A communication agreement between John Wall and Almut von Schwedler, who oversees the estate of her deceased sister, 49-year-old Uta von Schwedler, was announced in 3rd District Court documents on Wednesday.
Uta von Schwedler was mysteriously found dead in an overflowing bathtub in her house on Sept. 27, 2011. She and John Wall were divorced in 2006, but a bitter custody battle over their children continued until the day she was found dead. The medical examiner listed von Schwedler's cause of death as drowning. But the manner of death "could not be determined," leaving open the possibilities of both murder and suicide.
Uta von Schwedler's four children moved in with their father full-time after her death. That's when Almut von Schwedler, who lives in Australia, said her communication with them was cut off.
Uta von Schwedler's oldest son, Pelle, moved out of his father's house when he turned 18.
After struggling for months to reach a compromise, attorneys for both sides announced a settlement Wednesday on communication with the three remaining children, ages 16, 13 and 11.
With the help of a guardian ad litem, Wall agreed to allow written communication between the children and Almut von Schwedler, as well as Skype conversations "from time to time," but only to talk about administration of the estate. Wall must be given at least 48 hours advance notice of all Skype communication as well as a description of the items that will be talked about, the agreement states.
The Skype conversations will be supervised by Wall or the guardian ad litem who will also have power to end the conversation, "if the subject of the contact strays from estate administrative matters," according to court records.
In addition, Wall must be copied on all emails and written letters between the children and Almut von Schwedler, the agreement states.
The agreement applies to three of von Schwedler's children until they turn 17. One of those three siblings turns 17 on Sunday.
Currently, the three children are living at an undisclosed location outside of their father's home, under the custody of 3rd District Juvenile Court.
After Pelle Wall moved out, he filed a motion in court to have his siblings removed from his father's house until a Salt Lake police investigation into his father over whether he had any involvement in his wife's death, is completed.
Wall, before moving out, said in court documents that he was "so fearful for his physical safety around his father he has, on occasion, armed himself with knives." He filed a petition in court to have his siblings removed from the house, saying he was concerned about their safety and that they were "suffering physical, emotional or development injury or damage."
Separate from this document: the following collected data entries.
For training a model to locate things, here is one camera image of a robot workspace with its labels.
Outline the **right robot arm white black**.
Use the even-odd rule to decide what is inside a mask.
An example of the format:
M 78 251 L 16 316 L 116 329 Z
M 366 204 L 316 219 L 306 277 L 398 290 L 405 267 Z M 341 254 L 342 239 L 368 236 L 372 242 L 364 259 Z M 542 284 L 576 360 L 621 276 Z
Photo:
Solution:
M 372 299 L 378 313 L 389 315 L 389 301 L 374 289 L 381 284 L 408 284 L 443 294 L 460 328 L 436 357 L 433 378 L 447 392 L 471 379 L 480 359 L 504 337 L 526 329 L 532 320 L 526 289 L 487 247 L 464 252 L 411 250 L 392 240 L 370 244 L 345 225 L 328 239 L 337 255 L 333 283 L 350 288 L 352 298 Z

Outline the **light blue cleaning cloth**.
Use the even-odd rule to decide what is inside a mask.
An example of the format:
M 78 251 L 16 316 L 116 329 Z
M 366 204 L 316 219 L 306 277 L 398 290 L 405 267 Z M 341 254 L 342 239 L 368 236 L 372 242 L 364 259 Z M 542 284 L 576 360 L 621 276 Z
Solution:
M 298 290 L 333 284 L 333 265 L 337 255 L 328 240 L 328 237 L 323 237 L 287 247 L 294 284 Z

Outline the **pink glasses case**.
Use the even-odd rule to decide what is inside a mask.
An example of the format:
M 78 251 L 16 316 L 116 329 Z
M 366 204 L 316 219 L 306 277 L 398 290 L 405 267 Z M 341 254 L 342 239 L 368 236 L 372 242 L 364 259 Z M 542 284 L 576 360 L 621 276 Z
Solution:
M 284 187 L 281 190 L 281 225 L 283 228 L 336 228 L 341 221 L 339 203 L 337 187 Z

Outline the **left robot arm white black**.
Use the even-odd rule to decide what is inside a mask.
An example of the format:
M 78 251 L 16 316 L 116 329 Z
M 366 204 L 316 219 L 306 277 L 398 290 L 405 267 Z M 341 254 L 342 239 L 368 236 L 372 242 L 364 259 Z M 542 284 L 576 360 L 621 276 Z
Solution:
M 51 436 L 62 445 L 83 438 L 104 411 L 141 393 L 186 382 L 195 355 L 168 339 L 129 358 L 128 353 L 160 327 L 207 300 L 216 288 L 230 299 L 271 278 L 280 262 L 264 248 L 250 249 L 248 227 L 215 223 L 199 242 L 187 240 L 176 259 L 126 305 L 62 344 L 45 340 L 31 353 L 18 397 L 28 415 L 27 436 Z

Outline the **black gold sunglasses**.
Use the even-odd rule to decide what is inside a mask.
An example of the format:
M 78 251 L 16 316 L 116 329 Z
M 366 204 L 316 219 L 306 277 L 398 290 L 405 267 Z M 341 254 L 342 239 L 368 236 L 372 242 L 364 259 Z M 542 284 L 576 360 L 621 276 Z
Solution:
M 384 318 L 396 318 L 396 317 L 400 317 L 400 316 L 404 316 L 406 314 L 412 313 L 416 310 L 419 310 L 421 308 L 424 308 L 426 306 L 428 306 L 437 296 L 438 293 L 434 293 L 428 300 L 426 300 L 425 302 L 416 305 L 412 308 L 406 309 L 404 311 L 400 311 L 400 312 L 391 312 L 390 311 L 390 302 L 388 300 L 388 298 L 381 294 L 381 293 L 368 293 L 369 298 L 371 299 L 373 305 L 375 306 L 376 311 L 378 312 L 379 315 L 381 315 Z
Also in court, Wall has asked a judge to set a hearing to force Almut von Schwedler to turn over all the photo albums, videos and negatives she has "reflecting the shared marital life" of himself and Uta von Schwedler.
When they were divorced, a judge ruled Uta von Schwedler could be in charge of the family photo albums at her house while all videos and film negatives could be watched by Wall at his house.
Not only is Wall demanding all pictures being held by Almut von Schwedler be returned to him, but all copies made of the albums after his ex-wife's death without his permission be turned over.
On the day Uta von Schwedler was found dead in her bathtub, her youngest child's photo album was also found in the water next to her body.
Almust von Schwedler claims her sister would never have taken that album in the water with her. She said each of Uta's children had an album with both pictures and memorabilia from their early years. Possession of the albums was reportedly a "bone of contention" between her and Wall, she said.